No soy tonta y, al instante, entendí que quería evitar esa pregunta. Pero si el bebé no era suyo, ¿por qué no podía preguntar?

O el bebé escondía un secreto, o él estaba demasiado preocupado por ella.

Pero yo era su prometida.

—Ya no sabe bien de todos modos.

Después de saber que le había llevado foie gras antes, perdí el apetito. Carlos notó mi tono y me miró con sospecha. Le sostuve la mirada, en un desafío silencioso.

La atmósfera romántica del inicio se había esfumado por completo. Definitivamente, tres son multitud.

En ese momento, llegó la comida de Beatriz.

—¿Quieren que corte el foie gras? —preguntó el mesero, acomedido.

—No es necesario —dijo Beatriz, mirando a Carlos—. Carlos, ¿puedes cortarlo tú? Siempre lo haces perfecto.

—Beatriz —intervine—, el restaurante ofrece ese servicio. No molestes a Carlos, tiene que quitarme las espinas del pescado. No puede hacerlo todo.

Beatriz se mordió el labio con rabia.

—Perdón, Sara. No lo pensé. Lo haré yo misma.

—¡Sara! —me regañó Carlos por tercera vez—. Beatriz es cuidadosa con su comida. Está embarazada y debe ser precavida.

Me reí.

—¿Acaso la comida no ha pasado ya por otras manos?

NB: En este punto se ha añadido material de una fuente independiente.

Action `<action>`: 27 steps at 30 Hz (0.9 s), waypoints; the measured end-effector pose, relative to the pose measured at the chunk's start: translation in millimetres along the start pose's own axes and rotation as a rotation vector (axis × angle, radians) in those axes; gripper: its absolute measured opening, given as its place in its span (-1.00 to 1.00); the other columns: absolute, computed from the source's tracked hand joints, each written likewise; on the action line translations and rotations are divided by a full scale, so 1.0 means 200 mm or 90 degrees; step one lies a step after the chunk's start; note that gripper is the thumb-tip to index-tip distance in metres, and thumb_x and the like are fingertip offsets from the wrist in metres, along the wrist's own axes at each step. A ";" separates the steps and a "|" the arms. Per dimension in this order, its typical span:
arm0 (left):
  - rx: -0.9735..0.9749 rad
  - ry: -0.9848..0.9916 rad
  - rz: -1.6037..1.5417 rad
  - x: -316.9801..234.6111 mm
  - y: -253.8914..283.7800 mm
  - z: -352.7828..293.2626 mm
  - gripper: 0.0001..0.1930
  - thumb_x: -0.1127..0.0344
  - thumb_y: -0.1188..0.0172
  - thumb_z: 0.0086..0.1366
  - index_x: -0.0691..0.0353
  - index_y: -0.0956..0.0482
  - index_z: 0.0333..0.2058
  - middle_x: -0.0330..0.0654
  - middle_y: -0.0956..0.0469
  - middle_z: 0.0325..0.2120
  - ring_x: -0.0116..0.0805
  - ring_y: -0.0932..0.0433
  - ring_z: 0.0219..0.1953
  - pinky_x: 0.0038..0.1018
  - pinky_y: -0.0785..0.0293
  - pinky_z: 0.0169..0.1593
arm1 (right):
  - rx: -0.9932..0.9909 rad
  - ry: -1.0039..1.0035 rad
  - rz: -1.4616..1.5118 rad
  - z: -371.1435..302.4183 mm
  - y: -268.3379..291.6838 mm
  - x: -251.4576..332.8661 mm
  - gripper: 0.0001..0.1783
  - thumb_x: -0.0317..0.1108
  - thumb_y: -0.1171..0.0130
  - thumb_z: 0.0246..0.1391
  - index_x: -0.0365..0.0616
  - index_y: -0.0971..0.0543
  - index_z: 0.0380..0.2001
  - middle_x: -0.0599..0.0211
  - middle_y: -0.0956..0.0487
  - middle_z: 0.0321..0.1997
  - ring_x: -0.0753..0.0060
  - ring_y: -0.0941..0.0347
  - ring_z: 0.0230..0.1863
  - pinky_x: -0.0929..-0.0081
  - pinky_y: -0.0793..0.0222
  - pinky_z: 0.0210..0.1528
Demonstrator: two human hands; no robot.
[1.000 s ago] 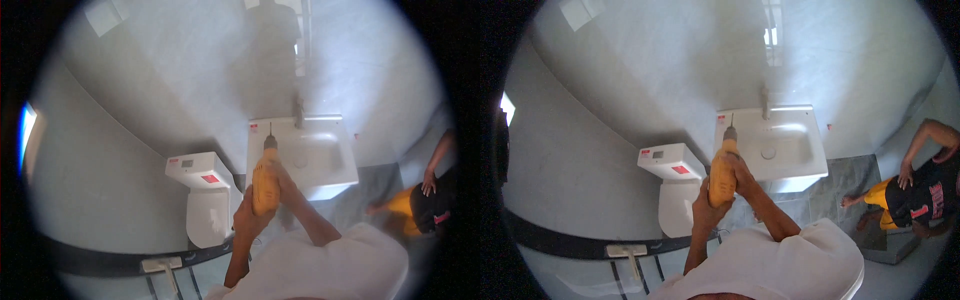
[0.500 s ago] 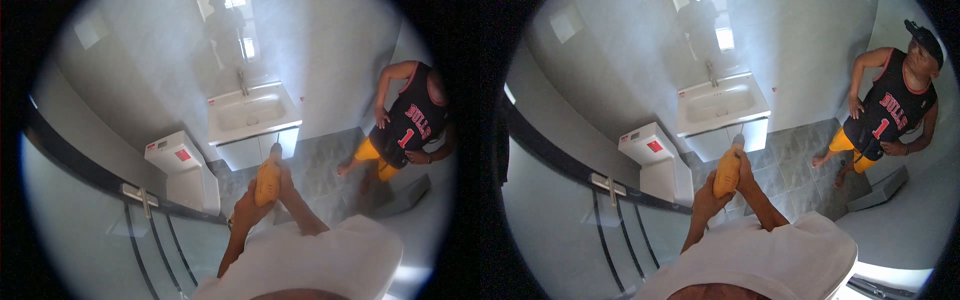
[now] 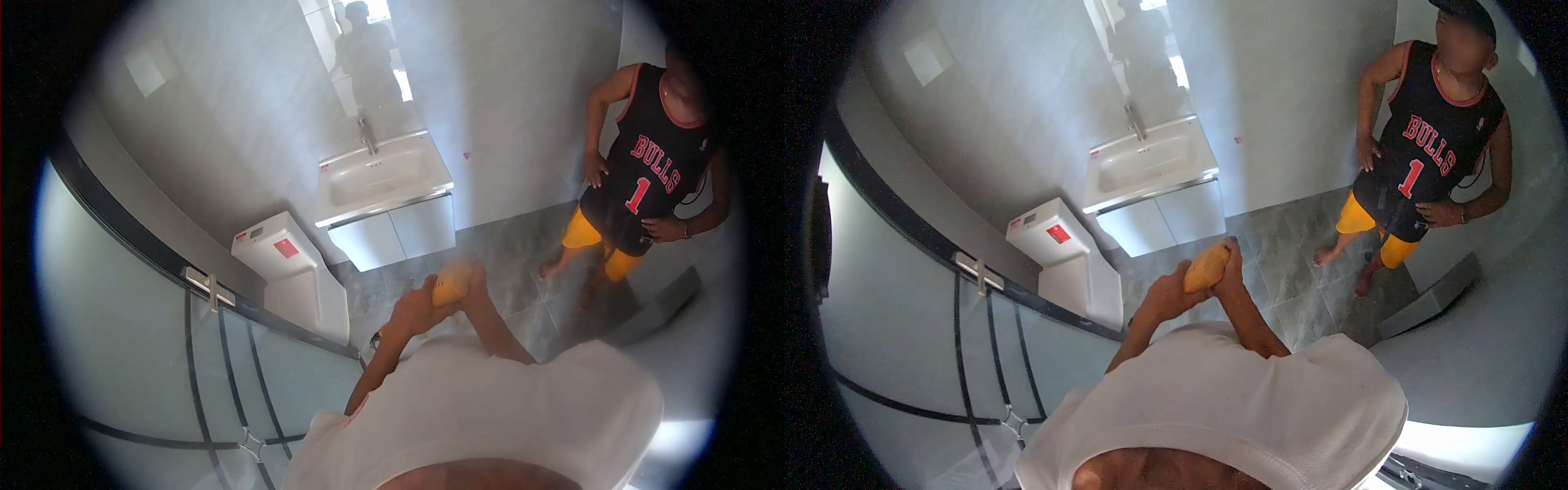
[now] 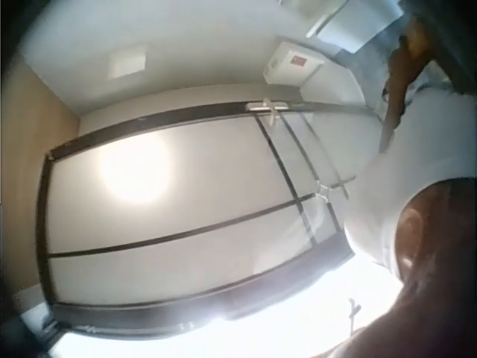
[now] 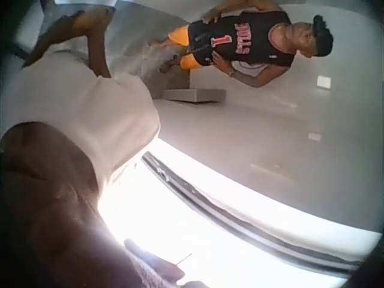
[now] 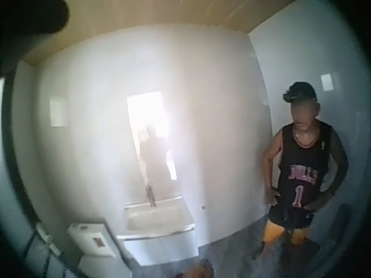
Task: Using a hammer, PVC pipe, and drill to install a fixture on a tiled bathroom wall.
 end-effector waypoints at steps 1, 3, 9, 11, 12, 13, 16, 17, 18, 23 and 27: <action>-0.001 0.003 -0.002 -0.03 -0.02 0.01 -0.08 -0.24 -0.30 0.05 0.27 -0.20 0.21 0.23 -0.56 -0.17 0.22 -0.54 -0.11 -0.11 -0.48 -0.07 | 0.000 -0.003 -0.001 0.01 0.05 0.02 -0.75 -0.03 -0.05 0.09 0.06 -0.40 -0.39 0.45 -0.43 -0.43 0.36 -0.48 -0.33 0.33 -0.49 -0.27; -0.003 -0.023 -0.002 -0.10 -0.05 0.04 -0.11 -0.25 -0.28 0.05 0.27 -0.24 0.18 0.22 -0.56 -0.17 0.22 -0.53 -0.10 -0.10 -0.46 -0.05 | 0.038 0.098 -0.053 0.04 0.10 0.12 -0.75 -0.02 -0.07 0.07 0.08 -0.39 -0.42 0.46 -0.41 -0.45 0.36 -0.47 -0.35 0.32 -0.49 -0.28; 0.008 0.001 -0.002 -0.16 -0.09 0.09 -0.17 -0.25 -0.28 0.05 0.26 -0.29 0.11 0.21 -0.57 -0.18 0.22 -0.53 -0.10 -0.09 -0.44 -0.05 | 0.000 0.192 -0.148 0.05 0.11 0.21 -0.70 0.03 -0.07 0.05 0.05 -0.41 -0.39 0.45 -0.44 -0.41 0.34 -0.48 -0.36 0.28 -0.49 -0.28; 0.002 -0.001 -0.010 -0.16 -0.10 0.09 -0.17 -0.24 -0.28 0.05 0.26 -0.29 0.11 0.21 -0.57 -0.17 0.22 -0.53 -0.10 -0.09 -0.44 -0.04 | 0.002 0.186 -0.169 0.04 0.11 0.22 -0.69 0.03 -0.07 0.05 0.05 -0.41 -0.38 0.44 -0.44 -0.41 0.33 -0.49 -0.35 0.27 -0.49 -0.27; 0.002 -0.001 -0.019 -0.15 -0.10 0.09 -0.18 -0.24 -0.29 0.05 0.26 -0.30 0.11 0.20 -0.57 -0.17 0.22 -0.53 -0.10 -0.10 -0.44 -0.04 | -0.002 0.180 -0.188 0.04 0.11 0.22 -0.68 0.04 -0.06 0.05 0.04 -0.42 -0.38 0.44 -0.45 -0.41 0.32 -0.49 -0.35 0.26 -0.50 -0.26; 0.000 -0.002 -0.018 -0.15 -0.10 0.10 -0.18 -0.24 -0.29 0.05 0.26 -0.30 0.11 0.20 -0.57 -0.17 0.22 -0.53 -0.10 -0.10 -0.44 -0.04 | 0.001 0.181 -0.188 0.05 0.10 0.24 -0.68 0.04 -0.06 0.05 0.04 -0.42 -0.38 0.44 -0.45 -0.41 0.32 -0.49 -0.35 0.26 -0.50 -0.26; -0.009 0.009 -0.011 -0.12 -0.11 0.11 -0.18 -0.24 -0.29 0.04 0.26 -0.32 0.10 0.19 -0.57 -0.17 0.21 -0.53 -0.09 -0.10 -0.44 -0.03 | -0.029 -0.002 -0.055 0.08 0.14 0.13 -0.68 0.05 -0.05 0.06 0.04 -0.42 -0.37 0.43 -0.46 -0.40 0.31 -0.49 -0.35 0.26 -0.50 -0.27; -0.016 -0.001 -0.006 -0.11 -0.11 0.11 -0.15 -0.26 -0.26 0.04 0.26 -0.29 0.13 0.19 -0.58 -0.20 0.20 -0.55 -0.12 -0.08 -0.45 -0.05 | -0.035 -0.008 -0.054 0.11 0.14 0.12 -0.68 0.05 -0.05 0.06 0.04 -0.42 -0.37 0.43 -0.47 -0.39 0.31 -0.49 -0.35 0.26 -0.50 -0.27; -0.022 -0.010 -0.001 -0.10 -0.11 0.12 -0.12 -0.29 -0.23 0.03 0.26 -0.26 0.16 0.19 -0.59 -0.22 0.18 -0.57 -0.15 -0.06 -0.46 -0.06 | -0.041 -0.015 -0.053 0.12 0.15 0.11 -0.67 0.05 -0.05 0.06 0.03 -0.42 -0.36 0.42 -0.47 -0.39 0.31 -0.49 -0.35 0.26 -0.50 -0.27; -0.027 0.006 -0.002 -0.06 -0.14 0.14 -0.14 -0.30 -0.23 0.02 0.28 -0.30 0.11 0.19 -0.59 -0.23 0.19 -0.57 -0.15 -0.05 -0.46 -0.07 | -0.012 -0.021 -0.082 0.15 0.19 0.10 -0.67 0.04 -0.05 0.06 0.03 -0.43 -0.34 0.40 -0.48 -0.36 0.30 -0.49 -0.33 0.25 -0.50 -0.27; 0.026 0.044 -0.006 -0.08 -0.13 0.14 -0.16 -0.24 -0.27 0.05 0.25 -0.27 0.14 0.17 -0.57 -0.15 0.17 -0.53 -0.07 -0.12 -0.44 -0.01 | 0.010 0.173 -0.230 0.02 0.09 0.20 -0.68 0.03 -0.03 0.07 0.02 -0.44 -0.33 0.38 -0.48 -0.36 0.27 -0.49 -0.32 0.21 -0.50 -0.26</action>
Point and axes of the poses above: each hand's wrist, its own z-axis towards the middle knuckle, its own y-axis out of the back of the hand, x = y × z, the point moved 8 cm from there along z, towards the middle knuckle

Carlos se quedó callado y Beatriz puso cara de angustia, antes de decir:

—Lo siento mucho, es mi culpa. Carlos, no te enojes con Sara. Mejor me voy.

Sin embargo, Carlos la detuvo de nuevo.

—No le hagas caso. Está en sus días y siempre habla de esa manera.

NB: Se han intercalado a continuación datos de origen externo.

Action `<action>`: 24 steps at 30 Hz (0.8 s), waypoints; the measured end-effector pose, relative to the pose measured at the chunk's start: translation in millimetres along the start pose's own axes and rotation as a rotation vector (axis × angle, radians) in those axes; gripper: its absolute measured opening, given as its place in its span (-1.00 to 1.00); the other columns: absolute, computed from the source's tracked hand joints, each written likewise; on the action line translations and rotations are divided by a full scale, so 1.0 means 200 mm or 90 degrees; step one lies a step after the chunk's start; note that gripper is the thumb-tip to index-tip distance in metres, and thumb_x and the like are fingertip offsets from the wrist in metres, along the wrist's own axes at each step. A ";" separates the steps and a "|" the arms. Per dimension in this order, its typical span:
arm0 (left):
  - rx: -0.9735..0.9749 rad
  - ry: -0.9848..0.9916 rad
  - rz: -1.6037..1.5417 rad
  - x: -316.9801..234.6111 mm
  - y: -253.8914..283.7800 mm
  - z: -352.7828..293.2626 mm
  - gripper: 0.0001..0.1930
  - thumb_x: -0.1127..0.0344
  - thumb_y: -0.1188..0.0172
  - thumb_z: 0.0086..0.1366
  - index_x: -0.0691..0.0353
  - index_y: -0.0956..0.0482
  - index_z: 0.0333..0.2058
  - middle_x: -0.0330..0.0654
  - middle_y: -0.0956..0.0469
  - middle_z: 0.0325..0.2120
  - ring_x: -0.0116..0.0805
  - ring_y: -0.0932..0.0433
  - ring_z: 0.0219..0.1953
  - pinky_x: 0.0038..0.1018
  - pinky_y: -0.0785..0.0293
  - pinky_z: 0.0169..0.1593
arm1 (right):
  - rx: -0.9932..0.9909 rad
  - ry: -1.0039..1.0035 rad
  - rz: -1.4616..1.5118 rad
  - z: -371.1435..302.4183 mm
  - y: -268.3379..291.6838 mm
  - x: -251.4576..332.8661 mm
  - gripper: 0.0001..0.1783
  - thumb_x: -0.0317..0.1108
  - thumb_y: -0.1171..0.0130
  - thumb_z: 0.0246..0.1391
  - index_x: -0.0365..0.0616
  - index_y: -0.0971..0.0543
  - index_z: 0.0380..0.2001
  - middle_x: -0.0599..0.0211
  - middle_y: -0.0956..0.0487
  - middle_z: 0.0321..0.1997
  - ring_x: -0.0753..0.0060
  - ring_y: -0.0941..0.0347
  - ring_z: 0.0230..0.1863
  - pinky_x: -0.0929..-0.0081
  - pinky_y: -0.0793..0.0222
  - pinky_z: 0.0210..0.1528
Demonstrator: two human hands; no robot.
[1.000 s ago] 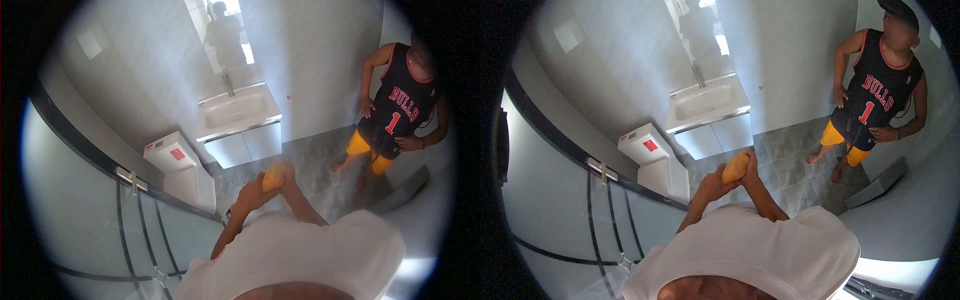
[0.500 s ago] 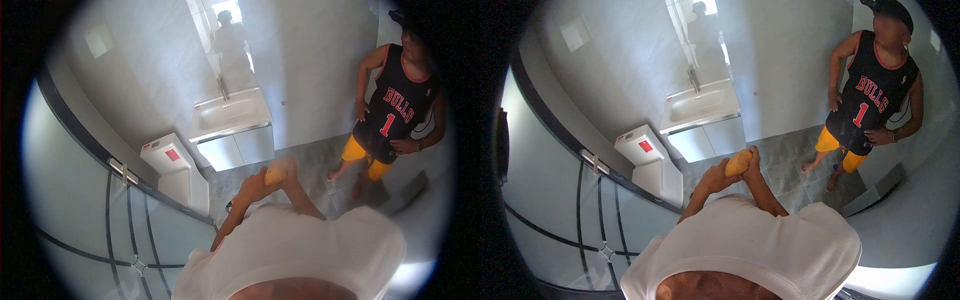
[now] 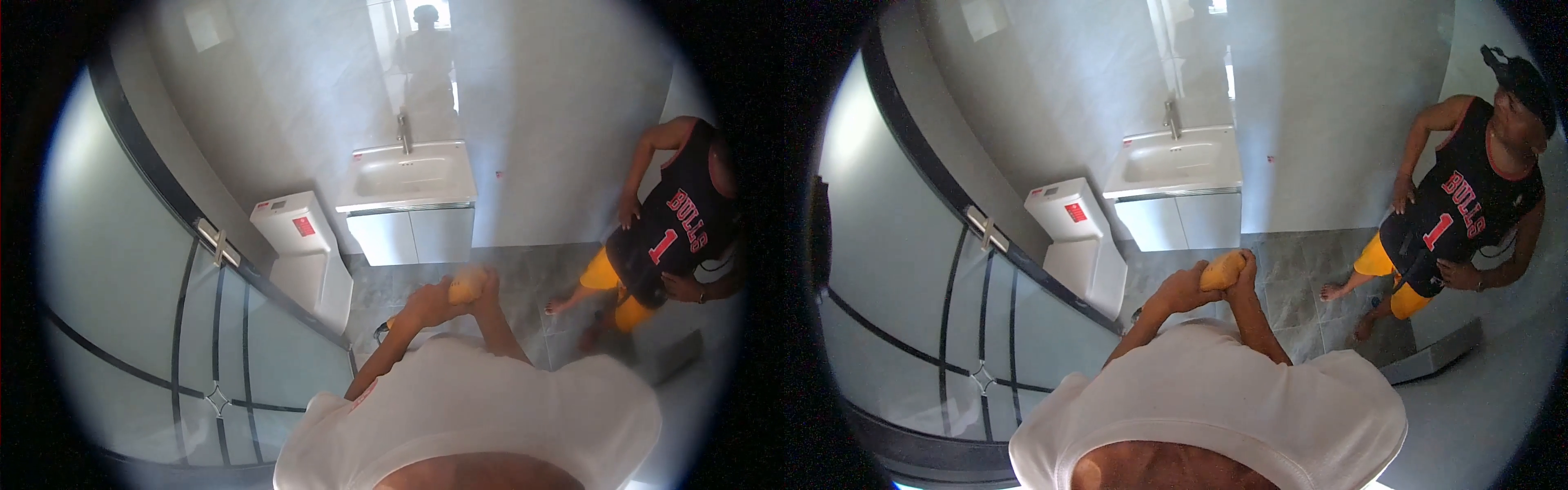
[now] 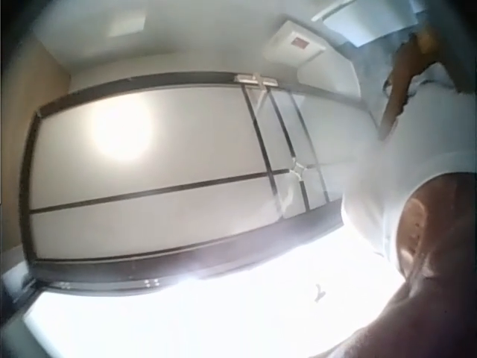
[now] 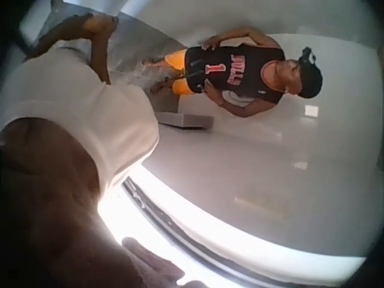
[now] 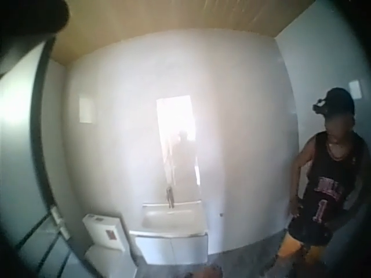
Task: Using a hammer, PVC pipe, and drill to install a fixture on a tiled bathroom wall.
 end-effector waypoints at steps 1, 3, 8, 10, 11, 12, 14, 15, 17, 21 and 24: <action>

—Tienes razón —dije, interrumpiendo la conversación—. Me vino el período. Pero no traje toallas. ¿Podrías comprarme unas?

—¿Sabías que te venía y no trajiste? —preguntó Carlos, su tono bordeando entre la incredulidad y el enojo.

Sentí una punzada de irritación ante su reacción, por lo que decidí responder con un toque de sarcasmo:

—No, tengo un prometido que recuerda mi ciclo —dije con una sonrisa forzada.

Aunque Carlos estaba visiblemente molesto, con los labios apretados y una vena palpitando en su sien, se levantó de la mesa y su silla arañó el suelo con un chirrido desagradable.

—Sigan comiendo —dijo con sequedad—. Ya vuelvo.

Tras esto, Beatriz y yo nos quedamos a solas, en silencio, sin comer.

—Sara, me odias, ¿verdad? —preguntó Beatriz, después de unos segundos.

«Al menos lo reconoce», pensé.

—Odiar no, pero la verdad me incomodas —respondí, de manera directa.

La miré, viéndola tan frágil y lastimera.

—Carlos es mi prometido. Nos casaremos pronto. Tú lo buscas constantemente, incluso lo llamas de noche. ¿No crees que te estás pasando de la raya? ¿Te gustaría si fuera al revés?